* Try it
Your job with the data below is to output exactly the lines from the one holding "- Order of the" down to the one holding "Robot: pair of", both included, and no others.

(Beginning of Given information)

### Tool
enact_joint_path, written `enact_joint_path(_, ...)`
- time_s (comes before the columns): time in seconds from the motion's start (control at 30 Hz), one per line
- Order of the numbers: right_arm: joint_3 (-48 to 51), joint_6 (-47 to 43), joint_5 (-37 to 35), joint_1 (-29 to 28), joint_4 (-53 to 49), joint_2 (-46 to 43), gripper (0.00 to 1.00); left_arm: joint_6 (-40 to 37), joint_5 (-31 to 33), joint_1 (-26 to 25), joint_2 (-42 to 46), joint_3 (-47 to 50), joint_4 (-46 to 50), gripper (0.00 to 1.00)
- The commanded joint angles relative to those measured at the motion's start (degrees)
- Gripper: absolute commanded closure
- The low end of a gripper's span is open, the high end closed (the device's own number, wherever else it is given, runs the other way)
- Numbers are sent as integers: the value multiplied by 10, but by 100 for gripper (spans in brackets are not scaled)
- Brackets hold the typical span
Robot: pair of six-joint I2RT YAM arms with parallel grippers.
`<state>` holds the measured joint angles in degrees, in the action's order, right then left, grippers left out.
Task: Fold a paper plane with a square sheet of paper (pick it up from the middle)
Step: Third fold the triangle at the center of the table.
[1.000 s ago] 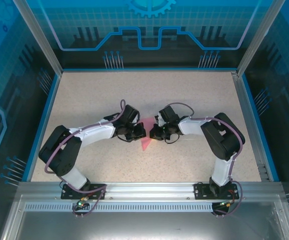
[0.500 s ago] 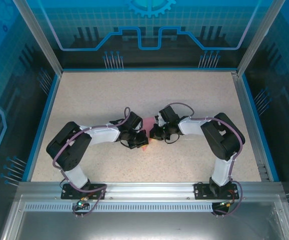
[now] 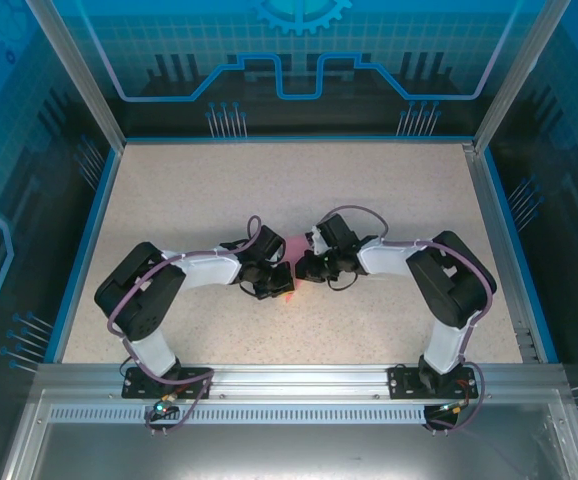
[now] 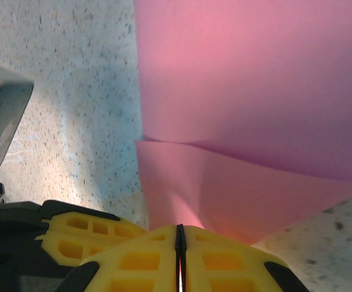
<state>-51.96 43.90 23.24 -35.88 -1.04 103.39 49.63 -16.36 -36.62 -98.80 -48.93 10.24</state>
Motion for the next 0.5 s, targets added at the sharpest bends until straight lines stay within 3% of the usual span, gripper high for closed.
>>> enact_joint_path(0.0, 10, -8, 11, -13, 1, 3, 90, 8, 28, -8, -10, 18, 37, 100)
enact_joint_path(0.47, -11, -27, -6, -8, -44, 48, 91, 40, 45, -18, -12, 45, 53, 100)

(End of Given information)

* Solution to the exercise
- Order of the numbers: right_arm: joint_3 (-48 to 51), joint_6 (-47 to 43), joint_5 (-37 to 35), joint_1 (-29 to 28), joint_4 (-53 to 49), joint_2 (-46 to 43), gripper (0.00 to 1.00); left_arm: joint_6 (-40 to 37), joint_5 (-31 to 33), joint_1 (-26 to 25), joint_2 (-42 to 46), joint_3 (-47 to 50), joint_4 (-46 to 50), gripper (0.00 to 1.00)
- The commanded joint angles relative to those measured at the motion's start (degrees)
- Gripper: absolute commanded closure
- The low end of a gripper's span is open, the high end closed (the device's own number, wherever else it is given, runs the other way)
- Numbers are sent as integers: the value multiplied by 10, but by 100 for gripper (spans in brackets are not scaled)
- Brackets hold the typical span
Robot: pair of six-joint I2RT YAM arms with parallel grippers.

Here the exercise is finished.